**INFORMATION SHOWN**
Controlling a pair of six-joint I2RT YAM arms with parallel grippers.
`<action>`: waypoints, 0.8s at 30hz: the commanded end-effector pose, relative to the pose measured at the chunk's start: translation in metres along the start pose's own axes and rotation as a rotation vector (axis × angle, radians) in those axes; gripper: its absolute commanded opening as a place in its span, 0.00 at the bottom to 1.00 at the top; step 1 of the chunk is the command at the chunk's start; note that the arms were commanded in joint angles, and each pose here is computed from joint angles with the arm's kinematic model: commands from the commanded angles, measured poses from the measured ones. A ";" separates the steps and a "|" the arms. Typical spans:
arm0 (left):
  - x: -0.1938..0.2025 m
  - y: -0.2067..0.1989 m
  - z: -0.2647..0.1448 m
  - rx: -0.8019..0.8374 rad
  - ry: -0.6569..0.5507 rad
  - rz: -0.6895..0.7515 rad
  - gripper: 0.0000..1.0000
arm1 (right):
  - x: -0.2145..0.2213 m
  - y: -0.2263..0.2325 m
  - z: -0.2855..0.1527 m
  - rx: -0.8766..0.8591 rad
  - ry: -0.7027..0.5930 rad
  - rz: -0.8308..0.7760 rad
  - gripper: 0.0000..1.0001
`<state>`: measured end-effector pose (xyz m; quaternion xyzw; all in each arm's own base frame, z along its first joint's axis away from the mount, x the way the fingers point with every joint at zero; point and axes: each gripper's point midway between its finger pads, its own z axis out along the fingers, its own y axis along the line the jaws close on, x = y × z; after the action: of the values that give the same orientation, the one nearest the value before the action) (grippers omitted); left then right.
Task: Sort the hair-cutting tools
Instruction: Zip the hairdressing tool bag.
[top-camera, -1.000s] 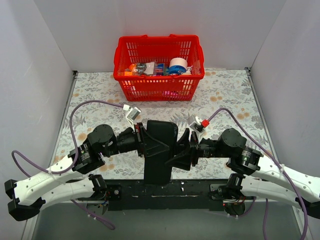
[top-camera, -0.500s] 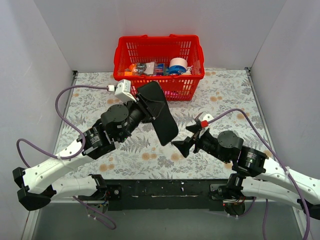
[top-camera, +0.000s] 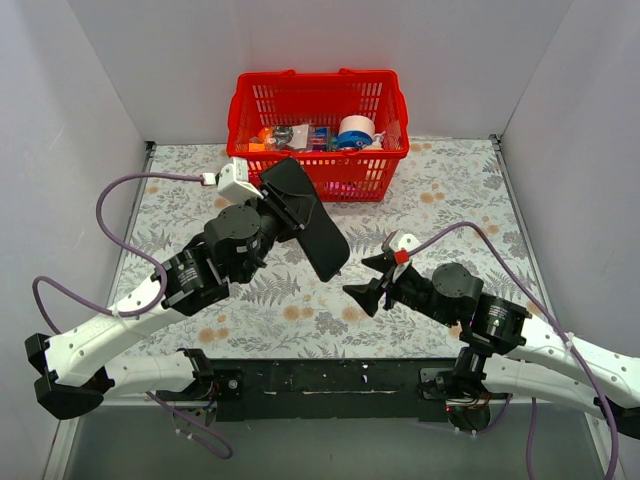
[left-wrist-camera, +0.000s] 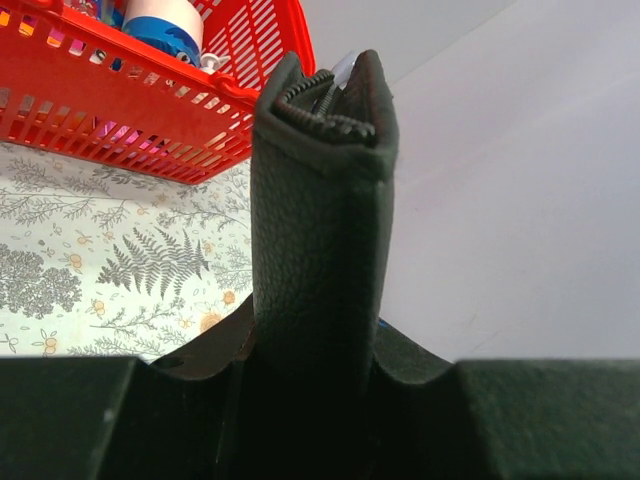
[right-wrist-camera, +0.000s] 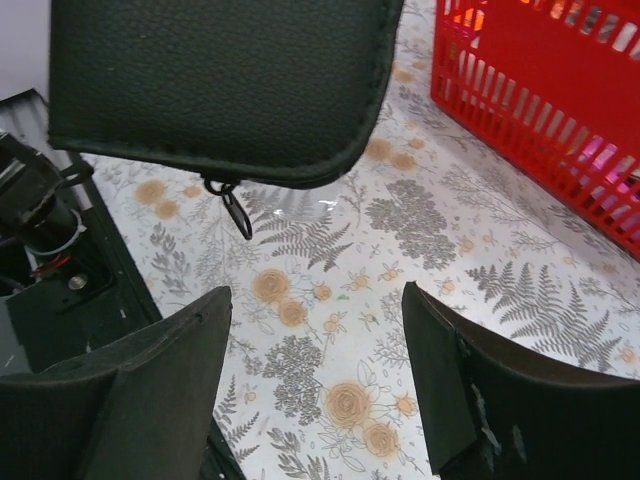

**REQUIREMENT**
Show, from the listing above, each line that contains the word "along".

**YOUR SOLUTION**
`<action>`: waypoints, 0.8s at 30hz: the commanded end-effector pose, relative to the pose measured at the chunk's start: translation in metres along the start pose's own axes and rotation as a rotation vector (axis × angle, radians) in those axes; gripper: its absolute commanded opening as a place in its span, 0.00 at the bottom to 1.00 at the top; step 1 of the chunk is the command at the chunk's start; note that the arms were commanded in joint angles, and each pose here is computed from joint angles with the arm's kinematic model: commands from the commanded angles, measured poses from the measured ones. A ";" separates the steps and a "|" the arms. Typical spans:
`<state>`: measured end-effector pose (xyz m; quaternion xyzw; all in each arm's own base frame, z along its first joint's axis away from the mount, x the way the fingers point with every joint at zero; point and axes: each gripper's point midway between its finger pads, its own z axis out along the fingers, its own y axis along the line the jaws close on, x = y × z; after the action: of the values that give the same orientation, the one nearest the value before the action) (grippers omitted); left then right.

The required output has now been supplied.